How to optimize a database
Bringing down query execution time from minutes to seconds
Introduction
The core part of the ln-history project is the data layer where the gossip messages are stored. In this article I will share my way how I optimized the database to being able to execute my queries very fast.
Requirements
There are 4 + 1 requirements which queries need to run quickly on the database.
- Generate snapshot by timestamp
- Generate the difference between two snapshots by timestamps
- Get all raw_gossip by node_id (and timestamp)
- Get all raw_gossip by scid (and timestamp)
(5. Insert raw_gossip quickly)
Challenge
First I present the gossip data that needs to get stored.
Data
The code for the data types can be found in the ln-history-client.
The topology of nodes and channels in the Lightning Network can be constructed with three message types:
channel_announcement
(256
), node_announcement
(257
), channel_update
(258
).
The messages sent over the Lightning network are highly compact, such that the necessary bandwidth to run a Lightning node is minimal. In fact the messages get send as bytes and the BOLTs specify the format / structure of those bytes. In case of the three mentioned gossip messages, they all start with the length of the message encoded as varint
. See here for details about that data type. Followed by a 2
bytes which store the message type (i. e. 256
for channel_announcement). After that the next number of bytes (as decoded from the first part) is the actual message content. This content can be parsed by following the BOLT protocol.
Constructing the topology
When a node opens a channel it creates a channel_announcement
message in which the node_id
of the two participating nodes as well as the scid
- the unique identifier of the channel - is written in. The scid
contains information where the channel "lives on the Bitcoin blockchain" since it follows this schema {block_height}x{transaction_index}x{output_index}
. More information in the BOLTs here.
Right after publishing the channel_announcement
message both nodes send a channel_upate
message. Since the channel can be used in both directions, each node is "responsible" for its outbound direction. The topology could be interpreted as a directed Graph.
When a node has opened a channel it can (periodically) send node_announcement
messages that contain information about the node notably the addresses
, such that one can directly peer with that node.

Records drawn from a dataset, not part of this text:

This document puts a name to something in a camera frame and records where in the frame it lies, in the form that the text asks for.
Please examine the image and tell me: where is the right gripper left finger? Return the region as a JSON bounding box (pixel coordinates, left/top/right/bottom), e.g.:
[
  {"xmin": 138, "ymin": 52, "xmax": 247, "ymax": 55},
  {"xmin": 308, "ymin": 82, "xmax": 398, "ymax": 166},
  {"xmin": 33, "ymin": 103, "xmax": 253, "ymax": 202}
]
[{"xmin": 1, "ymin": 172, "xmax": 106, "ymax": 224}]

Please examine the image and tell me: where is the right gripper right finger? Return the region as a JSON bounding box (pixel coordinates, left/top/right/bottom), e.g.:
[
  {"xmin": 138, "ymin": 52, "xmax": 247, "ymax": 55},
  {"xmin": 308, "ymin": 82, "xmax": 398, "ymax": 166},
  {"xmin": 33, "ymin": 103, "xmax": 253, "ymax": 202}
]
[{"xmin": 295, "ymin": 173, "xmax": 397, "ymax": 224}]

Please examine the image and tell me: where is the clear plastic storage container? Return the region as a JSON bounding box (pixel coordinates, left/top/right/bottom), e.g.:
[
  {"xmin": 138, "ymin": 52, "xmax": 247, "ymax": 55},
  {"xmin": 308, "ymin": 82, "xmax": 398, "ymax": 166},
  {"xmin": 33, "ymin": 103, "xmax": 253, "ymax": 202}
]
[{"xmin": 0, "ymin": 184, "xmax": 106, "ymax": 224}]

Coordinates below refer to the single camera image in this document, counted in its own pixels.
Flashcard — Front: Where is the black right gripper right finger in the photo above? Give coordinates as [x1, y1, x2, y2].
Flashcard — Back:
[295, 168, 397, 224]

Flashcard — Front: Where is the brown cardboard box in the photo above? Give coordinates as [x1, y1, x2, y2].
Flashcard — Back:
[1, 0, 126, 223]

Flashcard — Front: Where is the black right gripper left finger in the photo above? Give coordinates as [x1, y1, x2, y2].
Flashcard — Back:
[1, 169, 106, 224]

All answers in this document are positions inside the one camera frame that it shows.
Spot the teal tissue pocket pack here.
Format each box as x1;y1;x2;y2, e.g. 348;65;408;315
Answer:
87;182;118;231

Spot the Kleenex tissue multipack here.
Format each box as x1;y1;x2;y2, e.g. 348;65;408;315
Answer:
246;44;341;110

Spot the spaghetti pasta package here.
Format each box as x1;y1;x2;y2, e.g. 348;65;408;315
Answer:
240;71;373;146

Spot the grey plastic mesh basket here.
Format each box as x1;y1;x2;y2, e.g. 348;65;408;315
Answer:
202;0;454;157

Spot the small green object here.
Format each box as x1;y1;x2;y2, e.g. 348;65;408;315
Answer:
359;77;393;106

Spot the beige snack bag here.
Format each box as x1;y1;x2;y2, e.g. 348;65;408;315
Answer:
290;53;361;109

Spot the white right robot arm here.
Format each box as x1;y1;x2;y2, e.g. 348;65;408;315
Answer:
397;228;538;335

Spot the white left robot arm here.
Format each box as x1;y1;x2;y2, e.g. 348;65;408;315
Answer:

Every node provides an interface to let others query for recorded gossip messages. See here for details.
This fairly simple process enables every node to construct its view on the topology of the Bitcoin Lightning network without trusting anyone, since the funding transaction of every channel can be found in the Bitcoin blockchain.
A walk through the versions
My initial idea was to store the topology in a large temporal graph. I realized that the peformance is far away from my expectaions of the ln-history platform and I started to dig deeper into sql databases, specifically Postgres. From the first to the third version I went from parsing the gossip messages to just storing them as raw bytes with metadata attached in an columnar schema.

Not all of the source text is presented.